Task details:
Copy exactly the lines of the data below, beginning with the line with "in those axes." and ending with the line with "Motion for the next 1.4". Pictures are to be omitted.

(Entries shown Opens)

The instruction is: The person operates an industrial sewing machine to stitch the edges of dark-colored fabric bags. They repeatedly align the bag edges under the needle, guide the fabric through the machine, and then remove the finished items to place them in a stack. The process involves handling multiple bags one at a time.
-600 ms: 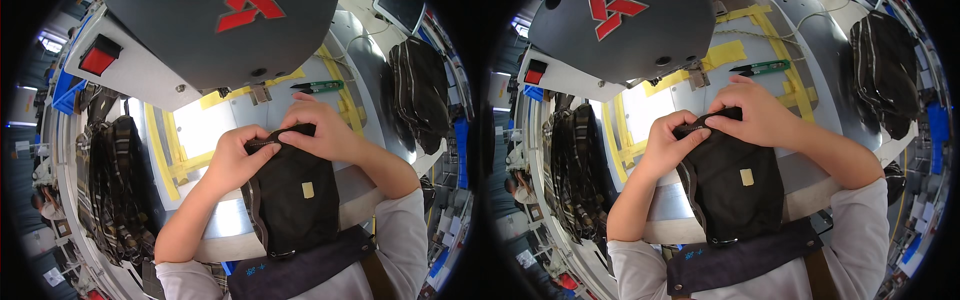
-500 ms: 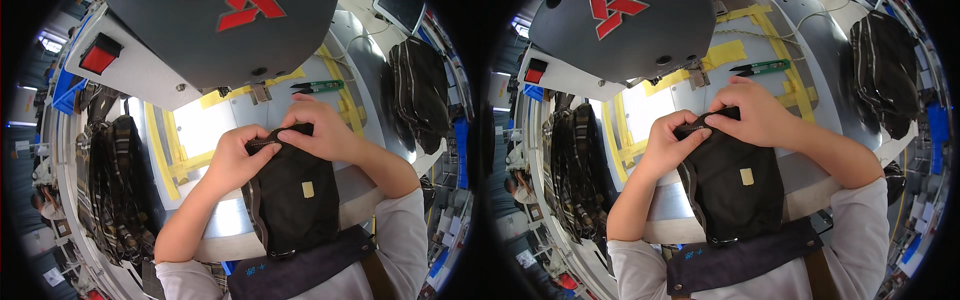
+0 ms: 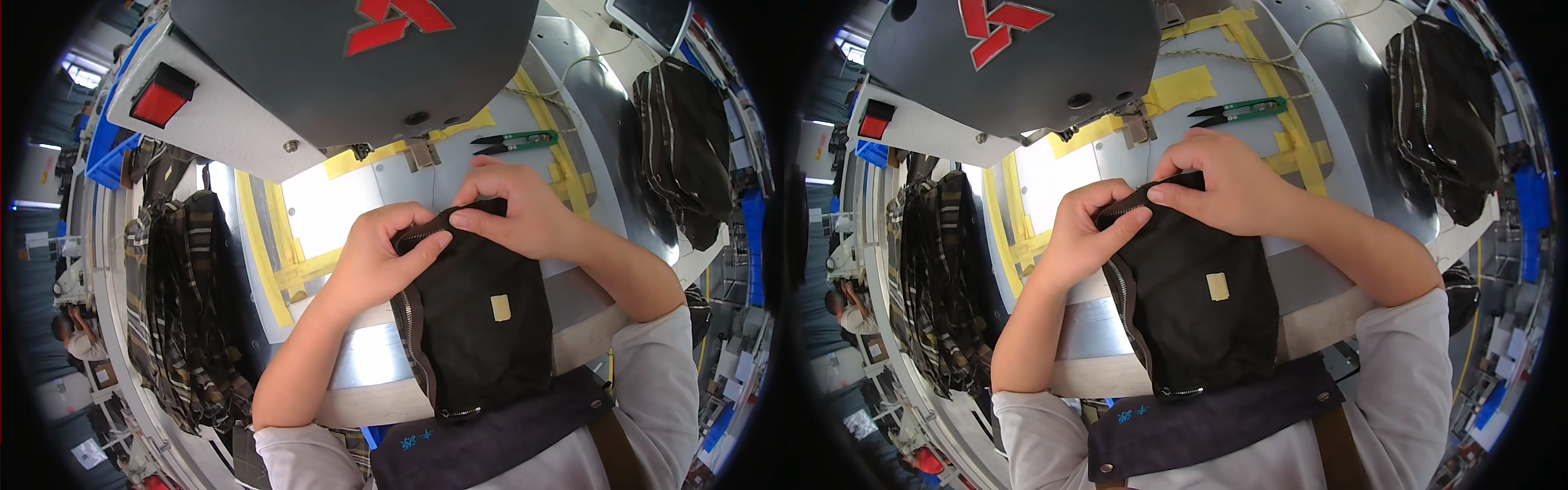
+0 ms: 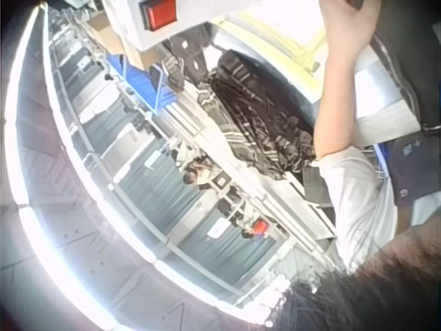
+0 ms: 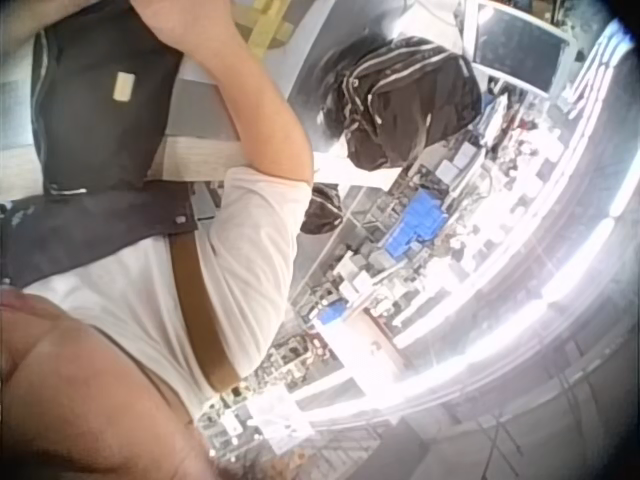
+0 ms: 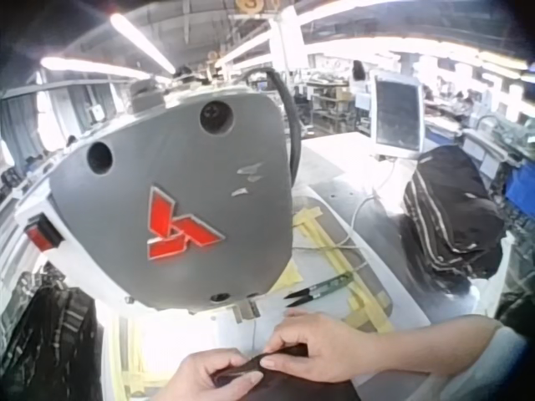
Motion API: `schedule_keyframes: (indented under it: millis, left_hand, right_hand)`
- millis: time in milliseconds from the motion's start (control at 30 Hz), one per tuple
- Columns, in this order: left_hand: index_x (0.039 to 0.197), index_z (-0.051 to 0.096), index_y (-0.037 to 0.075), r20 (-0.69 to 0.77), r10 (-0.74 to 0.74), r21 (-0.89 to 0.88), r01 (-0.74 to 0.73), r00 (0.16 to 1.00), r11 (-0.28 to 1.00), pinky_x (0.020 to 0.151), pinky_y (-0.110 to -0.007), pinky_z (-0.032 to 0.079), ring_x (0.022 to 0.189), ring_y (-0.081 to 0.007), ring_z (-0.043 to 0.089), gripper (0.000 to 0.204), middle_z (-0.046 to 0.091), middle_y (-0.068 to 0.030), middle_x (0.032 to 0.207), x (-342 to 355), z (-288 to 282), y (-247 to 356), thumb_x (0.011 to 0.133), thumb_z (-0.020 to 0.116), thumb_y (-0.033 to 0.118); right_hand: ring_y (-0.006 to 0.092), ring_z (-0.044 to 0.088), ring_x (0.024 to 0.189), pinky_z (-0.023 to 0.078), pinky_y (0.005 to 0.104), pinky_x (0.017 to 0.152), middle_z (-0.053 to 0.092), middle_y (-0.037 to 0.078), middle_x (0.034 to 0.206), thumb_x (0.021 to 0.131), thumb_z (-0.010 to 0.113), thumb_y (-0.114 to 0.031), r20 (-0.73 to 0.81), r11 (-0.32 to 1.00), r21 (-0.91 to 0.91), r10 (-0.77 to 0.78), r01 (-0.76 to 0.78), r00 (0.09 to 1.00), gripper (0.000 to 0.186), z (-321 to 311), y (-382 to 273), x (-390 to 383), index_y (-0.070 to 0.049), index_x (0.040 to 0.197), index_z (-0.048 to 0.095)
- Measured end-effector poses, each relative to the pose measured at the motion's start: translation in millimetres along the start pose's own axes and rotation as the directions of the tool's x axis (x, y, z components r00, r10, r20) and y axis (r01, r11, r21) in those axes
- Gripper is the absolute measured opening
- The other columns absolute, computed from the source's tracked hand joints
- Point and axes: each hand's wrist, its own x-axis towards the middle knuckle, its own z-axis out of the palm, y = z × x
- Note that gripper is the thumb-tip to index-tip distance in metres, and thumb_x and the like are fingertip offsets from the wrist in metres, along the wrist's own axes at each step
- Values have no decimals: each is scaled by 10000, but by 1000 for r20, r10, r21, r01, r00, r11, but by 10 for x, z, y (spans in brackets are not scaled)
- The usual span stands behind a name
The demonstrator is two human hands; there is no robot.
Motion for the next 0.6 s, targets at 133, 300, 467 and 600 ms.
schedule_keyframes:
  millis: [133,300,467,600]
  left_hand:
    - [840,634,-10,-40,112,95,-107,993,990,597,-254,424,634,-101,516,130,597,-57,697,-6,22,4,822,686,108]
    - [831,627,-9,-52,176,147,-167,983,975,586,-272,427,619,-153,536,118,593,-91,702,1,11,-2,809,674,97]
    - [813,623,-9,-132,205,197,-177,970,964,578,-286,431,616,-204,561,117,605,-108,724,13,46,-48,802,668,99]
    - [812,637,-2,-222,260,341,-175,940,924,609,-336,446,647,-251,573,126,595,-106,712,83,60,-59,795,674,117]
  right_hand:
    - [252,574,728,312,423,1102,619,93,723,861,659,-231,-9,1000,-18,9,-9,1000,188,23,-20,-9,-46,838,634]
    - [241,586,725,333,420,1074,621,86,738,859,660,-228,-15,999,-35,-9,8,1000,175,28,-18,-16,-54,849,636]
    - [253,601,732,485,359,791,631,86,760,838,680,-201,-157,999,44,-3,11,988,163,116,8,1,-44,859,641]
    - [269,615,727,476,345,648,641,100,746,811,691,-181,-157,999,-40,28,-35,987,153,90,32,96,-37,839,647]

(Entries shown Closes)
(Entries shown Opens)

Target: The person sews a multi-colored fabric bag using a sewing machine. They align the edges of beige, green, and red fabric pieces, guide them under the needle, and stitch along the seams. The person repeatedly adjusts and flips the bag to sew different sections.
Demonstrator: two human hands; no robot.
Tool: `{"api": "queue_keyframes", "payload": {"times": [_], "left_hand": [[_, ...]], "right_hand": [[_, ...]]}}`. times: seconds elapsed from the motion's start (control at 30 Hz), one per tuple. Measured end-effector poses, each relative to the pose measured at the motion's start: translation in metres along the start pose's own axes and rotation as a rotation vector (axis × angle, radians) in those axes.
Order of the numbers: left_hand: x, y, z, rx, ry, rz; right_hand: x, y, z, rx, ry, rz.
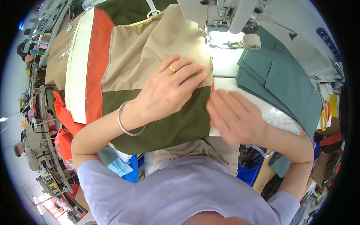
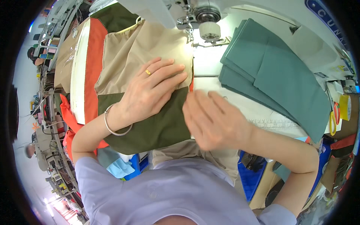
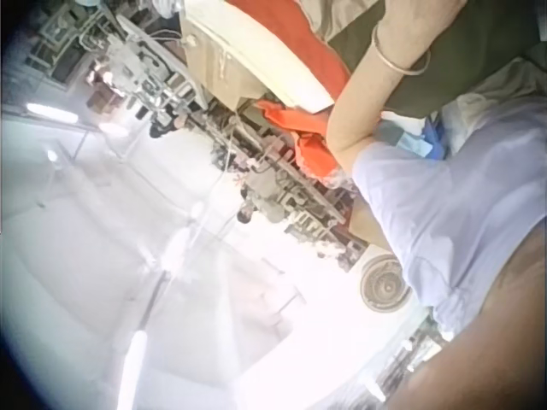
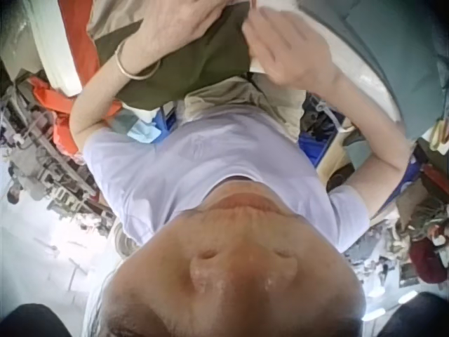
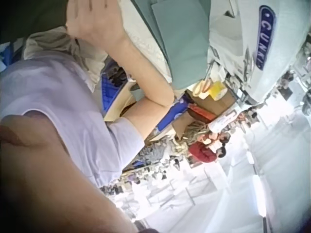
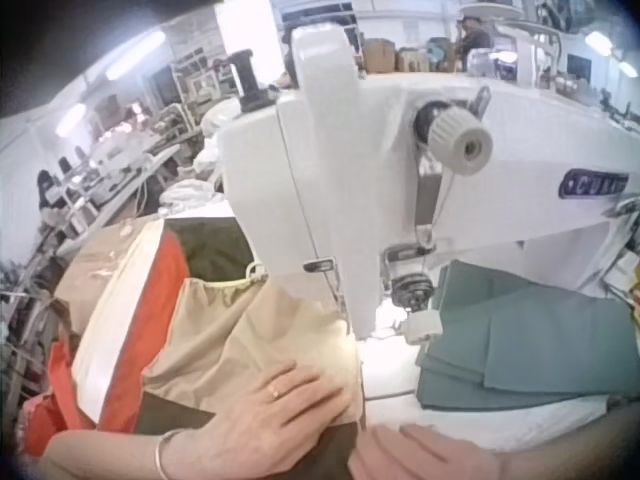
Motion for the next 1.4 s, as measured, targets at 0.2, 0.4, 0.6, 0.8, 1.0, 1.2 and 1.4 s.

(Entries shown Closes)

Solution below:
Tool: `{"api": "queue_keyframes", "payload": {"times": [_], "left_hand": [[_, ...]], "right_hand": [[_, ...]]}}`. times: seconds elapsed from the motion's start (control at 30 Hz), one per tuple. Measured end-effector poses, each relative to the pose measured at the motion's start: translation in metres along the start pose's own axes and rotation as a rotation vector (axis × angle, radians) in those axes.
Order of the numbers: left_hand: x, y, z, rx, ry, rz; right_hand: x, y, z, rx, ry, rz.
Motion for the next 1.4 s, as measured, targets at 0.2, 0.4, 0.6, 0.8, 1.0, 1.2 and 1.4 s.

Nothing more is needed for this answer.